Your goal — From the entries below, list each line with "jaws".

Input —

════════════════

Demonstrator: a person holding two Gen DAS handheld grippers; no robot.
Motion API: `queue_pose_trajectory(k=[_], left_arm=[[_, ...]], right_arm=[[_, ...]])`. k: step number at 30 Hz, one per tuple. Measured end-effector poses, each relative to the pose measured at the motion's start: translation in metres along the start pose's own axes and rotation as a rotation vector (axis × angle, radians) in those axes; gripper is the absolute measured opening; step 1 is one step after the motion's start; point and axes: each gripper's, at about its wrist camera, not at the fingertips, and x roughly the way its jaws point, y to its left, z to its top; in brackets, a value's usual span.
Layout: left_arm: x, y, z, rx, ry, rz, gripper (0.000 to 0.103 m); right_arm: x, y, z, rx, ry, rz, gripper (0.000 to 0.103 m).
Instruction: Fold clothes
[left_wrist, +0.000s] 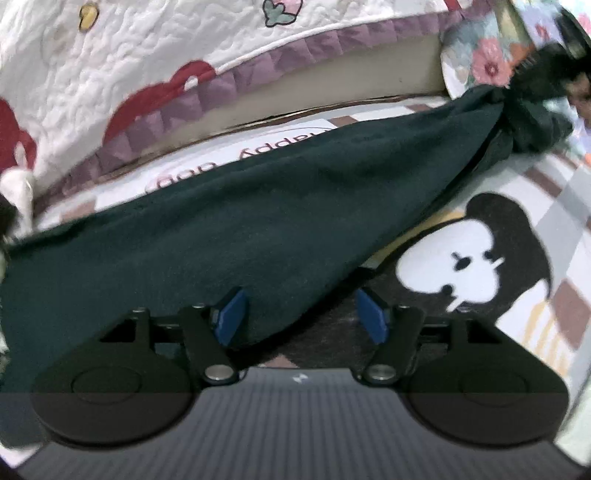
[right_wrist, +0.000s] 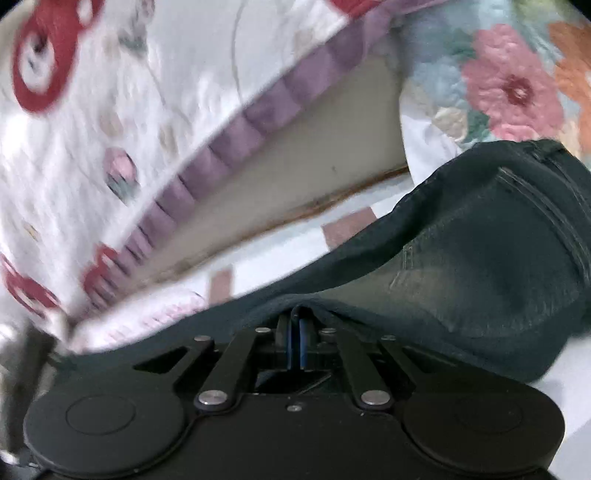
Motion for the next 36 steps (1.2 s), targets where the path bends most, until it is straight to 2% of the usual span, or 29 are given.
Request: queue_pose_trajectory(k=[2, 4, 5, 7, 9, 12, 13, 14, 19, 24, 27, 30, 34, 36], left_arm=[[0.006, 0.0, -0.001, 0.037, 0.007, 0.045, 0.067], [0.012, 0.001, -0.001, 0.075, 0.015, 0.09, 0.066], [0.015, 0.001, -0.002, 0.093, 0.018, 0.113, 0.066], [0.017, 0.012, 0.006, 0.037, 0.023, 0.099, 0.062], [0.019, 0.024, 0.015, -0.038, 0.027, 0.073, 0.049], [0.018, 0.044, 0.027, -0.176, 0.009, 0.02, 0.037], [0.018, 0.05, 0.028, -0.21, -0.001, 0.013, 0.037], [0.02, 0.054, 0.027, -0.234, -0.011, 0.012, 0.037], [0.019, 0.074, 0.023, -0.382, -0.072, -0.016, 0.036], [0.018, 0.081, 0.021, -0.417, -0.111, -0.023, 0.037], [0.017, 0.086, 0.02, -0.435, -0.128, -0.025, 0.038], [0.015, 0.088, 0.019, -0.413, -0.133, -0.006, 0.041], [0.011, 0.086, 0.019, -0.382, -0.143, 0.021, 0.043], [0.008, 0.084, 0.02, -0.374, -0.147, 0.028, 0.044]], right_arm=[[0.012, -0.003, 0.008, 0.071, 0.053, -0.023, 0.005], [0.015, -0.008, 0.01, 0.124, 0.067, -0.035, 0.005], [0.016, -0.006, 0.009, 0.095, 0.069, -0.045, 0.005], [0.018, 0.005, 0.007, -0.041, 0.091, -0.074, 0.007], [0.014, 0.015, 0.0, -0.184, 0.101, -0.09, 0.012], [0.004, 0.024, -0.013, -0.349, 0.096, -0.093, 0.027], [0.0, 0.025, -0.017, -0.375, 0.093, -0.083, 0.033], [-0.004, 0.025, -0.022, -0.395, 0.091, -0.08, 0.036], [-0.018, 0.034, -0.071, -0.534, 0.078, -0.162, 0.037], [-0.022, 0.049, -0.107, -0.619, 0.053, -0.284, 0.037], [-0.013, 0.057, -0.119, -0.705, 0.065, -0.325, 0.048], [0.0, 0.061, -0.121, -0.716, 0.07, -0.349, 0.048], [-0.005, 0.066, -0.095, -0.56, -0.081, -0.353, 0.047], [-0.003, 0.064, -0.073, -0.465, -0.114, -0.366, 0.037]])
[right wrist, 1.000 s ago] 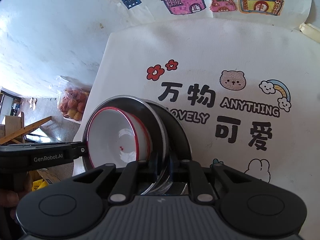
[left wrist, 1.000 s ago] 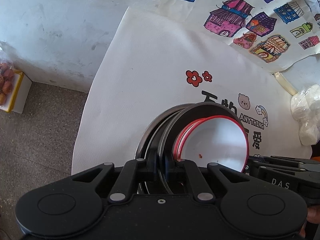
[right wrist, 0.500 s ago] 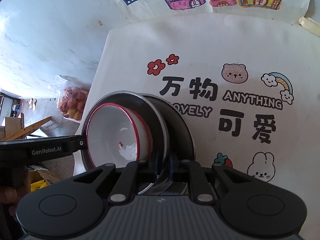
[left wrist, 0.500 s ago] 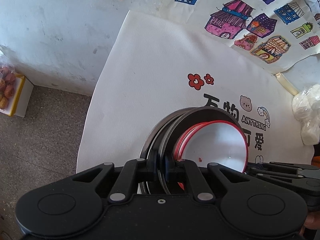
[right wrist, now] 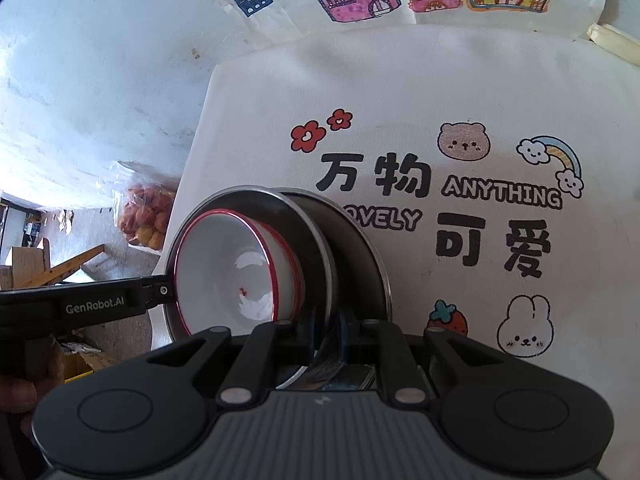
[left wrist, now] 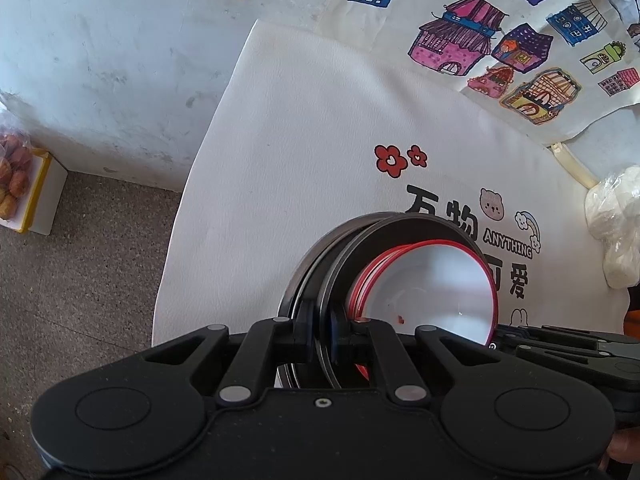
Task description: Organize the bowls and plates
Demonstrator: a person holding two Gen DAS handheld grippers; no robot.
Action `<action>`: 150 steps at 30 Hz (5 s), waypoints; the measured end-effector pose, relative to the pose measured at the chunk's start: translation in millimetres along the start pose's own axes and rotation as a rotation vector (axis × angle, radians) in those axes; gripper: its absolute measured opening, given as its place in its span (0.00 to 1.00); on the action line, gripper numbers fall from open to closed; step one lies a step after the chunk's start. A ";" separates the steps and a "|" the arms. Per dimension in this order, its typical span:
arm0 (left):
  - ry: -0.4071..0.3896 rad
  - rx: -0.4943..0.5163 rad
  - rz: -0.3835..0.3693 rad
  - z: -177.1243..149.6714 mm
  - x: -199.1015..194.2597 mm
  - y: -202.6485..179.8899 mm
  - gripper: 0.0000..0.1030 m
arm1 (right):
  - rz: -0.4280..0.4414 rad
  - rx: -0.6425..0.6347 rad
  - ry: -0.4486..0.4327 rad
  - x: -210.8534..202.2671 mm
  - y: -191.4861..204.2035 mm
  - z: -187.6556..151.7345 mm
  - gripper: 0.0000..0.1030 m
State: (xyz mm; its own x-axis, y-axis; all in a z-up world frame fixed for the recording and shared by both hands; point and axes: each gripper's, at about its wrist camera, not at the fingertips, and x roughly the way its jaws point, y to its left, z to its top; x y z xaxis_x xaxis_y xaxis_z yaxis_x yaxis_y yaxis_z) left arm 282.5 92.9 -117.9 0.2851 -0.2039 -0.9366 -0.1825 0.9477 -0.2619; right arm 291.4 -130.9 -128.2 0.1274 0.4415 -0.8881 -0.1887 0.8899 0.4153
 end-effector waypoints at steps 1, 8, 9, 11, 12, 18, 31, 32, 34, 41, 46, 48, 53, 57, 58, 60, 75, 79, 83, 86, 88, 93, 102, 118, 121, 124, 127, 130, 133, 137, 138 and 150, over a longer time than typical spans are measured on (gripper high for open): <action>0.001 0.001 0.002 0.1 0.1 -0.4 0.07 | -0.002 0.004 -0.004 -0.7 0.0 -0.3 0.14; -0.011 0.017 0.025 1.6 -2.9 -1.9 0.12 | -0.043 0.007 -0.047 -8.2 3.5 -1.6 0.24; -0.015 0.027 0.031 1.9 -3.8 -2.8 0.13 | -0.049 0.009 -0.051 -9.0 2.8 -1.3 0.26; -0.024 0.046 0.056 2.3 -5.4 -4.4 0.23 | -0.053 0.016 -0.054 -9.8 1.5 -1.7 0.26; -0.030 0.058 0.084 2.1 -6.0 -5.1 0.34 | -0.054 0.018 -0.057 -10.3 1.3 -2.1 0.27; -0.063 0.058 0.109 0.7 -12.3 -1.0 0.48 | -0.069 0.019 -0.079 -15.7 1.4 -6.2 0.32; -0.177 -0.002 0.173 -23.5 -41.7 3.2 0.99 | -0.094 -0.006 -0.179 -47.3 -0.9 -20.0 0.79; -0.181 -0.003 0.176 -27.3 -43.6 1.9 0.99 | -0.090 -0.015 -0.189 -50.5 -0.2 -22.9 0.82; -0.183 0.000 0.175 -35.1 -47.1 -1.5 0.99 | -0.084 -0.038 -0.214 -58.5 1.5 -31.2 0.88; -0.269 0.048 0.199 -75.9 -72.9 -21.1 0.99 | -0.056 -0.110 -0.327 -94.9 0.3 -68.2 1.00; -0.346 0.058 0.182 -114.1 -98.3 -31.1 0.99 | -0.066 -0.148 -0.434 -123.9 -0.3 -99.3 1.00; -0.373 0.063 0.179 -129.9 -107.8 -33.6 0.99 | -0.094 -0.162 -0.488 -134.6 0.8 -113.4 1.00; -0.434 0.079 0.162 -167.1 -133.1 -35.4 0.99 | -0.130 -0.162 -0.588 -157.6 3.7 -147.0 1.00; -0.493 0.118 0.160 -188.6 -149.6 -34.4 0.99 | -0.143 -0.161 -0.613 -170.4 6.8 -171.8 1.00; -0.508 0.125 0.152 -192.8 -153.0 -32.8 0.99 | -0.147 -0.165 -0.616 -173.0 8.1 -177.1 1.00; -0.530 0.138 0.131 -198.0 -158.2 -28.9 0.99 | -0.160 -0.174 -0.626 -177.1 10.6 -188.3 1.00; -0.518 0.386 -0.037 -213.2 -178.4 38.9 0.99 | -0.288 0.042 -0.730 -158.6 72.5 -265.0 1.00; -0.505 0.403 -0.079 -213.9 -183.8 50.5 0.99 | -0.306 0.050 -0.734 -156.0 99.2 -281.5 1.00; -0.505 0.421 -0.123 -217.2 -186.2 55.9 0.99 | -0.302 0.074 -0.735 -158.1 112.0 -294.7 1.00; -0.505 0.447 -0.141 -220.4 -186.3 56.6 0.99 | -0.312 0.086 -0.735 -159.3 118.1 -302.7 1.00; -0.505 0.451 -0.152 -222.5 -185.9 58.1 0.99 | -0.320 0.094 -0.733 -159.6 120.9 -307.1 1.00; -0.517 0.461 -0.132 -227.4 -187.6 61.3 0.99 | -0.336 0.105 -0.726 -158.1 125.1 -313.5 1.00; -0.482 0.438 -0.171 -229.1 -183.7 68.5 0.99 | -0.338 0.090 -0.718 -155.5 129.8 -319.0 1.00; -0.473 0.437 -0.180 -231.5 -183.8 67.2 0.99 | -0.365 0.099 -0.719 -157.7 127.0 -320.5 1.00; -0.470 0.434 -0.184 -231.7 -183.7 67.1 0.99 | -0.366 0.109 -0.715 -157.7 124.9 -320.4 1.00; -0.470 0.436 -0.183 -231.6 -183.3 67.6 0.99 | -0.369 0.111 -0.716 -158.9 123.7 -321.4 1.00; -0.471 0.436 -0.185 -231.6 -182.8 67.6 0.99 | -0.368 0.107 -0.715 -159.0 124.1 -322.2 1.00; -0.460 0.436 -0.194 -231.9 -181.5 66.5 0.99 | -0.368 0.105 -0.714 -159.0 123.7 -322.5 1.00; -0.456 0.438 -0.200 -232.4 -180.6 64.7 0.99 | -0.368 0.105 -0.713 -158.7 123.9 -322.2 1.00; -0.456 0.438 -0.201 -232.5 -180.3 63.3 0.99 | -0.365 0.103 -0.711 -158.6 123.4 -320.5 1.00; -0.455 0.439 -0.202 -232.5 -180.3 63.5 0.99 | -0.365 0.103 -0.710 -158.5 123.1 -320.4 1.00; -0.442 0.427 -0.195 -225.4 -172.9 58.7 0.99 | -0.336 0.107 -0.696 -157.5 112.4 -310.4 1.00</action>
State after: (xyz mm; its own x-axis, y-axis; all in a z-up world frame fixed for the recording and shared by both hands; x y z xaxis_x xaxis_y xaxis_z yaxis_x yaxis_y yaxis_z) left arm 10.4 128.4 -23.9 0.6526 -0.3479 -0.6731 0.2763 0.9365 -0.2161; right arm -52.1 -136.0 -2.7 0.7492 0.0851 -0.6569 0.0586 0.9793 0.1938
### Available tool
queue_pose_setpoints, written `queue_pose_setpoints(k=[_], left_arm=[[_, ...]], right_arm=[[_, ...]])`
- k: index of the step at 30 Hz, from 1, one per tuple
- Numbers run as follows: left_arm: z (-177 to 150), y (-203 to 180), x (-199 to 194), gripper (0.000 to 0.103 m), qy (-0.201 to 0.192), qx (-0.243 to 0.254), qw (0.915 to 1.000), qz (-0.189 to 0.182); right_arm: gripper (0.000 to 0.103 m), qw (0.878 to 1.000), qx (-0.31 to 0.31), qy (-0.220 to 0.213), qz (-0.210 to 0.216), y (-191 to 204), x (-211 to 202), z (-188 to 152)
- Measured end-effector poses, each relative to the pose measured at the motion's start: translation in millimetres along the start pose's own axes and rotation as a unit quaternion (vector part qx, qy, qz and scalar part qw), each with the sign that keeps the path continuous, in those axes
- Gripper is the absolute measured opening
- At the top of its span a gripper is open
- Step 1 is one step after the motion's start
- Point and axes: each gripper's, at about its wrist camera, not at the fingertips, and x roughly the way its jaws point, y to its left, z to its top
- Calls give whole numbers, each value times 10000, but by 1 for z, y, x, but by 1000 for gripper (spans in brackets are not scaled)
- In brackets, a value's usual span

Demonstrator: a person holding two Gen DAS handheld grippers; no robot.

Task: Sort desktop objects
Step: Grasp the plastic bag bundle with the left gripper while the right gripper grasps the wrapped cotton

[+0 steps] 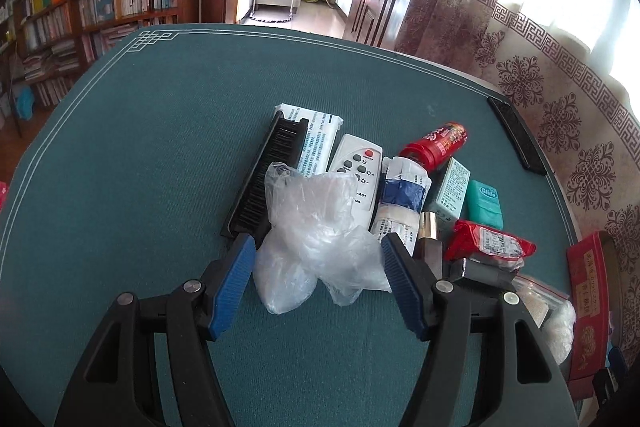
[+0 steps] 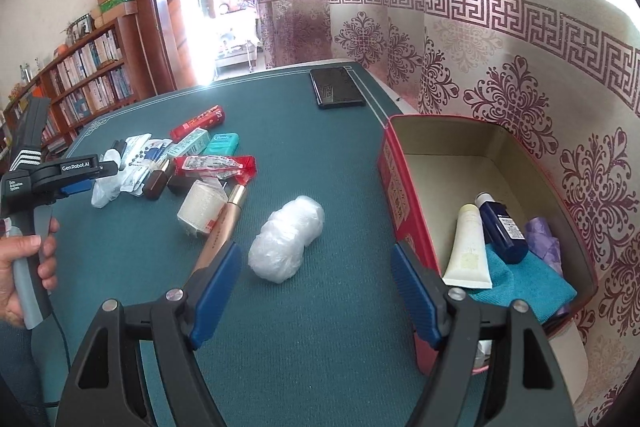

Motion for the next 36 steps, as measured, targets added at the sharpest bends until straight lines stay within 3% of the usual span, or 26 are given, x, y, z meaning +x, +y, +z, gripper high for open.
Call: queue_pose_setpoints(k=[8, 9, 11, 13, 18, 25, 31, 36], left_arm=[[0, 2, 5, 68, -214, 104, 9997, -21], [0, 4, 5, 65, -240, 82, 9997, -14], [0, 7, 4, 48, -280, 82, 9996, 59], [0, 8, 4, 37, -183, 84, 9996, -213], [-8, -6, 2, 37, -35, 360, 9987, -354], [-11, -4, 6, 37, 50, 195, 9993, -301], [-13, -11, -9, 33, 118, 65, 9925, -1214], [-11, -16, -25, 33, 40, 23, 9803, -1976]], right_arm=[[80, 9995, 36, 245, 208, 9, 16, -4], [80, 9994, 34, 256, 223, 11, 17, -3], [80, 9993, 30, 273, 250, 13, 19, -3], [80, 9992, 44, 293, 276, 15, 22, -3], [80, 9985, 126, 435, 319, 15, 29, -5], [80, 9983, 75, 481, 322, 21, 32, -5], [80, 9971, 287, 617, 329, 20, 47, 2], [65, 9964, 391, 732, 145, 17, 63, 8]])
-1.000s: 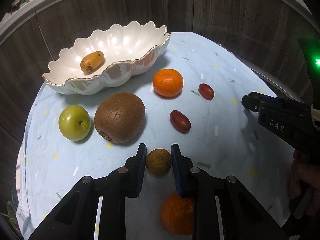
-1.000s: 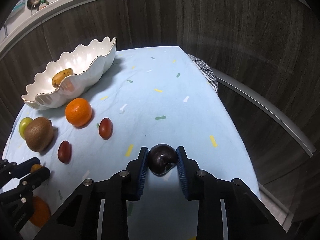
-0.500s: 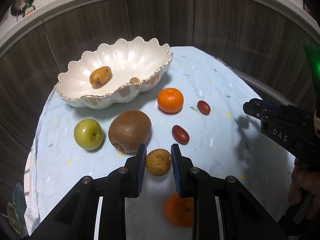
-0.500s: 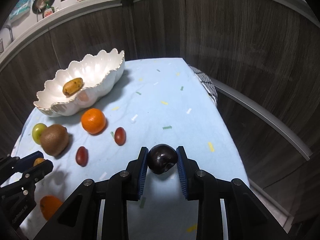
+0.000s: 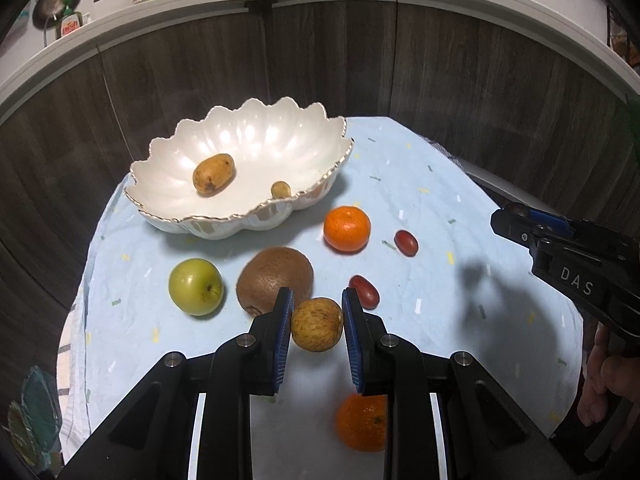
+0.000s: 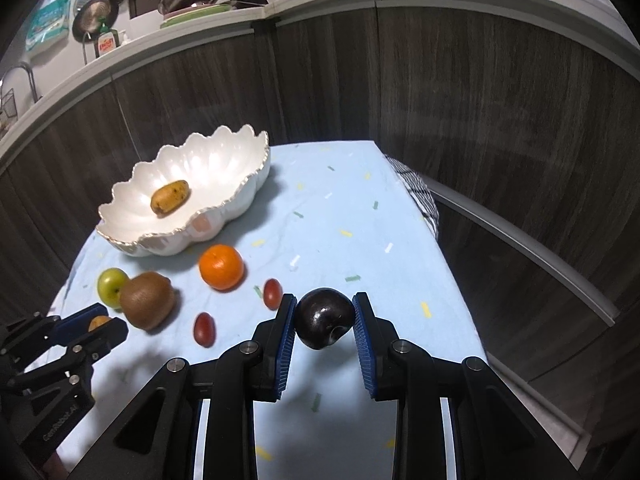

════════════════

Response to this task —
Motion API: `queue_pose_trajectory(k=[_], left_arm=[[_, ...]], right_arm=[[_, ...]])`. k: step number at 30 Hz, one per tuple. Measured end-effector poses, each relative to the pose measured at the motion's start: translation in metres along the start pose's own axes and rotation as a rotation vector (axis × angle, radians) in those axes; gripper is the absolute measured opening; step 1 is one step after the motion's start; point and axes: each gripper's, at about its wrist camera, not at the fingertips, and x roughly the way its jaws point, y to its left, z to its top; in brackets, a value's usual span.
State: (xyz mm; its own x-axis, y-axis; all in a z-up world frame fixed for the recording and shared by both hands; point and axes: each gripper's, at about its wrist camera, not at the fingertips, and x roughly the way its jaws point, y to its left, z to its top; x y z xaxis_x xaxis_y xaxis_z yaxis_x yaxis_y yaxis_z) left arm 282.5 92.9 -117.9 0.2851 -0.2039 -0.9366 -0.1825 0.9477 -0.2619; right arm 291.4 -130.9 -128.2 0.1274 0.4415 -0.8881 -0.1887 0.8899 0.4153
- Point and axes: each gripper's, at about its wrist camera, not at the fingertips, and x roughly the way its jaws point, y to its left, z to its top

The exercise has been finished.